_Input material_:
--
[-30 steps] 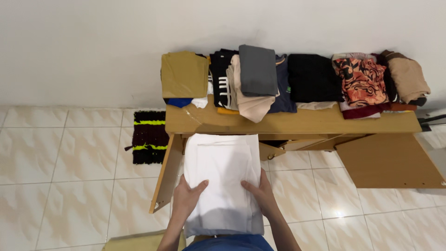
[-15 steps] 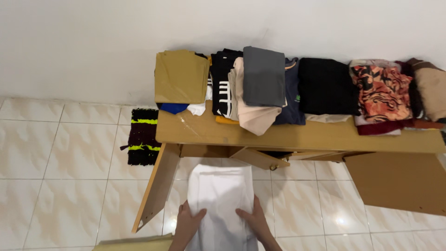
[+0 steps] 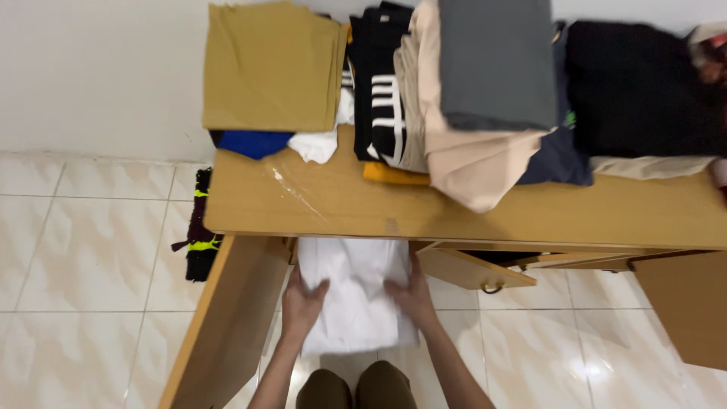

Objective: The person folds various garments on a wooden table and places them into a drawer. They handle shirts, pants, and patterned fabrics, folding each item neatly before stacking or storing them.

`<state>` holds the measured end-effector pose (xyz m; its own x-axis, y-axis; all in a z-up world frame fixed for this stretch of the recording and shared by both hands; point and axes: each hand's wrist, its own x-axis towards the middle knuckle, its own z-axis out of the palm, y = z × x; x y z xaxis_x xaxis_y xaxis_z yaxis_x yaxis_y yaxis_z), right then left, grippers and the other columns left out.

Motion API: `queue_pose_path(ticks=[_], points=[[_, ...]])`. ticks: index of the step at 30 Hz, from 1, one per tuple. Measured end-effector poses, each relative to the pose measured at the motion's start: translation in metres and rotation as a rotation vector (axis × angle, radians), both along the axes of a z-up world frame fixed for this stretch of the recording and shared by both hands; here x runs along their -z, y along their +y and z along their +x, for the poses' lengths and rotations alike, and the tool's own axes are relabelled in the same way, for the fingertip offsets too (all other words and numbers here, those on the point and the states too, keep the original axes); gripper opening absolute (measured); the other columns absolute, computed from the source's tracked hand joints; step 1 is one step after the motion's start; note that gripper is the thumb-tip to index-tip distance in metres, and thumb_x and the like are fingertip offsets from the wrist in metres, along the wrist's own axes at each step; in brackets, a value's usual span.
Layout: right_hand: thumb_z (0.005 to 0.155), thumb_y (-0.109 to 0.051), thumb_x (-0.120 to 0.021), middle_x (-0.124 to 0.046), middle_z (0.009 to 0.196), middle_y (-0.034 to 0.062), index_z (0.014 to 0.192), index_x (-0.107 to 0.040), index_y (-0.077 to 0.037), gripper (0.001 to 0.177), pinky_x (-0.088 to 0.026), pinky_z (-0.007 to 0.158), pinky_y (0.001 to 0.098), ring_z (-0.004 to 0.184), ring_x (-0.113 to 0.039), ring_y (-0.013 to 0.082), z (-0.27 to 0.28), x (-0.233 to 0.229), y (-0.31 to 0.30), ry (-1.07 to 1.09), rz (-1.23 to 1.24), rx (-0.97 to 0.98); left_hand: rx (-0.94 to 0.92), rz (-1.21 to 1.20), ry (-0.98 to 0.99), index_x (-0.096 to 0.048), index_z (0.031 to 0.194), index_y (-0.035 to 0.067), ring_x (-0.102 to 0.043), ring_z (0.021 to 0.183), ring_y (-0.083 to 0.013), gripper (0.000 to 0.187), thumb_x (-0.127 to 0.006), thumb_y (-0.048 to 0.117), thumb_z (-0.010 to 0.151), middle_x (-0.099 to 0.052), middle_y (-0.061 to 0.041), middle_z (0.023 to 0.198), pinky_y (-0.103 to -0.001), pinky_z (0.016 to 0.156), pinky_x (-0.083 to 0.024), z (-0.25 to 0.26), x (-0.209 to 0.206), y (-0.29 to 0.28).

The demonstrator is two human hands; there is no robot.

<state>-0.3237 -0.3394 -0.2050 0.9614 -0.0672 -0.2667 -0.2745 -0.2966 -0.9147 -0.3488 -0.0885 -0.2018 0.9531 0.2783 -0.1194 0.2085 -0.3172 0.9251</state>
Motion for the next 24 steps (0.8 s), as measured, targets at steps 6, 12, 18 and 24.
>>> queue_pose_path(ticks=[6,12,18,24], points=[[0.078,-0.014,-0.073,-0.038,0.154,0.0198,0.157,-0.018,-0.005,0.097,-0.051,0.101,0.0404,0.132,-0.045,0.029,0.115,0.078,-0.005,0.03,0.023,0.166,-0.028,0.035,-0.203,-0.059,0.13,-0.004,-0.066,0.121,-0.029,0.054,-0.08,0.013,0.084,-0.07,-0.023,0.128,-0.039,0.1,-0.051,0.115,0.087,-0.005],[0.08,-0.016,-0.071,-0.039,0.154,0.0193,0.156,-0.021,-0.006,0.092,-0.05,0.102,0.0412,0.132,-0.046,0.0296,0.196,0.118,-0.011,-0.183,0.013,0.21,0.01,0.084,-0.176,-0.068,0.124,0.001,-0.07,0.108,-0.0307,0.031,-0.065,0.016,0.097,-0.074,-0.018,0.117,-0.04,0.091,-0.054,0.208,0.145,-0.012],[0.082,-0.019,-0.069,-0.041,0.153,0.0188,0.155,-0.024,-0.007,0.087,-0.049,0.102,0.0421,0.132,-0.046,0.0302,0.239,0.123,-0.004,-0.304,-0.022,0.24,0.21,0.127,-0.663,-0.057,0.14,0.006,-0.058,0.126,-0.0266,0.046,-0.065,0.021,0.097,-0.063,-0.014,0.139,-0.038,0.106,-0.049,0.282,0.196,-0.02],[0.083,-0.021,-0.067,-0.042,0.152,0.0184,0.154,-0.027,-0.007,0.082,-0.048,0.103,0.0429,0.132,-0.047,0.0307,0.252,0.124,-0.001,-0.347,-0.059,0.236,0.249,-0.322,-0.626,-0.048,0.142,0.01,-0.055,0.128,-0.0259,0.048,-0.063,0.031,0.101,-0.056,-0.011,0.141,-0.039,0.108,-0.048,0.318,0.211,-0.043]])
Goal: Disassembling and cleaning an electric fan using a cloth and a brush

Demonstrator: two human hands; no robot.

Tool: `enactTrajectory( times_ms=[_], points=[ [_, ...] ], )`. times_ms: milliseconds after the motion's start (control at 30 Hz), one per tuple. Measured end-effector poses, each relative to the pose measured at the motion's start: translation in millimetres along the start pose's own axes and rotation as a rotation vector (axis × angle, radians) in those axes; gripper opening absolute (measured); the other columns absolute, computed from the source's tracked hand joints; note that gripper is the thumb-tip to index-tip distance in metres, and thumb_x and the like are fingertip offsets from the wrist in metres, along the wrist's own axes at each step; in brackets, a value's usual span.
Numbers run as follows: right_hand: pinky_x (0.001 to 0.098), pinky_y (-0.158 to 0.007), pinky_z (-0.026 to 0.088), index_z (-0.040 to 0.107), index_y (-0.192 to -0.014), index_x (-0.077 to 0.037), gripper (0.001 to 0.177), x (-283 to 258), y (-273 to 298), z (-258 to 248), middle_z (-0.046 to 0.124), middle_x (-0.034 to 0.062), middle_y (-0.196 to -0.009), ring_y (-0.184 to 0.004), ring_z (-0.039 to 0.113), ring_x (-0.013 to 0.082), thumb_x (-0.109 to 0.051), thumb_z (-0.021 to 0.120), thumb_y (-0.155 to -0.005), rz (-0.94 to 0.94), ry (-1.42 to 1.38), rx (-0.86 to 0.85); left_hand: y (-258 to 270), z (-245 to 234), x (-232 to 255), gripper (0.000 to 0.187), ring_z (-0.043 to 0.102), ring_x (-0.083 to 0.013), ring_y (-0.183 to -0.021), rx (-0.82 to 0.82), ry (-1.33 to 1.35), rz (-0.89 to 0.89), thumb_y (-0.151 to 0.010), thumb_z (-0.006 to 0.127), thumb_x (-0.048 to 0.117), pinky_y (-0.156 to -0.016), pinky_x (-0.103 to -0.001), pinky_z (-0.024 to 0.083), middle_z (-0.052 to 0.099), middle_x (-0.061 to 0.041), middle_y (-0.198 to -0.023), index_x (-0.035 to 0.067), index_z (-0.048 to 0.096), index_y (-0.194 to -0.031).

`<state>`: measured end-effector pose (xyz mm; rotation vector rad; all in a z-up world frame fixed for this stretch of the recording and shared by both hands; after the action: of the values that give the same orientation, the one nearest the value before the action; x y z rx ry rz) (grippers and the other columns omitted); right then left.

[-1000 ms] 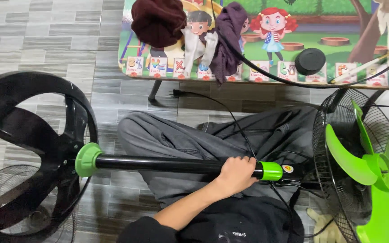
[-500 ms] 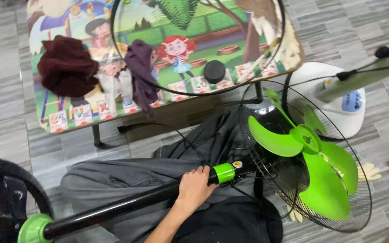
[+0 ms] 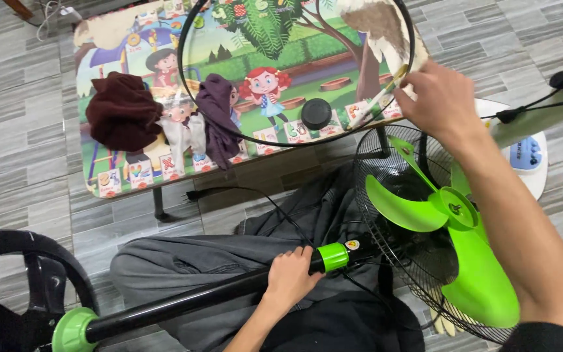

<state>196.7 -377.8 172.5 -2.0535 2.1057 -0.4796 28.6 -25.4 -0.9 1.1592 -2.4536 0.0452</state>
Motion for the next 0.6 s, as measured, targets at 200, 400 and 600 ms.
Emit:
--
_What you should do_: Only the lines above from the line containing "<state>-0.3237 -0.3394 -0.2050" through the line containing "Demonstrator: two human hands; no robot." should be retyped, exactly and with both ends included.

_Result below_:
<state>-0.3237 -0.3394 -0.2050 0.9614 -0.0672 -0.2667 -0.2745 -0.2966 -0.9147 -0.3488 -0.0885 -0.2018 0.9531 0.2783 -0.1194 0.2085 -0.3172 0.9251</state>
Motion for the next 24 steps (0.8 s), as measured, targets at steps 6, 12, 18 and 24.
>>> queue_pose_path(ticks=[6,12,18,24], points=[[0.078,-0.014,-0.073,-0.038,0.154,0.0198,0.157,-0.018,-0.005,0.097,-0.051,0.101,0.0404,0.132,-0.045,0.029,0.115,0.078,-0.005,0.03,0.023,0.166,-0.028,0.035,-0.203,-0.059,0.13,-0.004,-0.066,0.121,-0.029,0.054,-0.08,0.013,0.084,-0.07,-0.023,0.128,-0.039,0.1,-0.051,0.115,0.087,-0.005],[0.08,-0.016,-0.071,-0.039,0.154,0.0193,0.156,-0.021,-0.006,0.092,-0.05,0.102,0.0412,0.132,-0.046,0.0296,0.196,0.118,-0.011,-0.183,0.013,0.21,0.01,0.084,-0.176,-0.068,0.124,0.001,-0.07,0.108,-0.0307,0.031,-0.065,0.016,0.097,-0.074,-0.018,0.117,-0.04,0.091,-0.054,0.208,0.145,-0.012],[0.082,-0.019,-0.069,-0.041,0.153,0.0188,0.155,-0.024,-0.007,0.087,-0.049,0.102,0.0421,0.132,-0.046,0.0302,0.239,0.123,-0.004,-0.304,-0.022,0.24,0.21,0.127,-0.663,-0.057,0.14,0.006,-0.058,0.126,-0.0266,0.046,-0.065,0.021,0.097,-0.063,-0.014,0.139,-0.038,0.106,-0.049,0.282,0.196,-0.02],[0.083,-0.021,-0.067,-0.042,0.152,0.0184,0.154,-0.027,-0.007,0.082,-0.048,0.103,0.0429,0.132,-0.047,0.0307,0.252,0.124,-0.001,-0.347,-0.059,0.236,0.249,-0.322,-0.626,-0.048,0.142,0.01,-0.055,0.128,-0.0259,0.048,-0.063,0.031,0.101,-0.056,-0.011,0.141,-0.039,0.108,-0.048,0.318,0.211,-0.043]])
Goal: Disassembling and cleaning an electric fan using a cloth and a brush

Demonstrator: two human hands; no robot.

There is nothing else to add to the answer.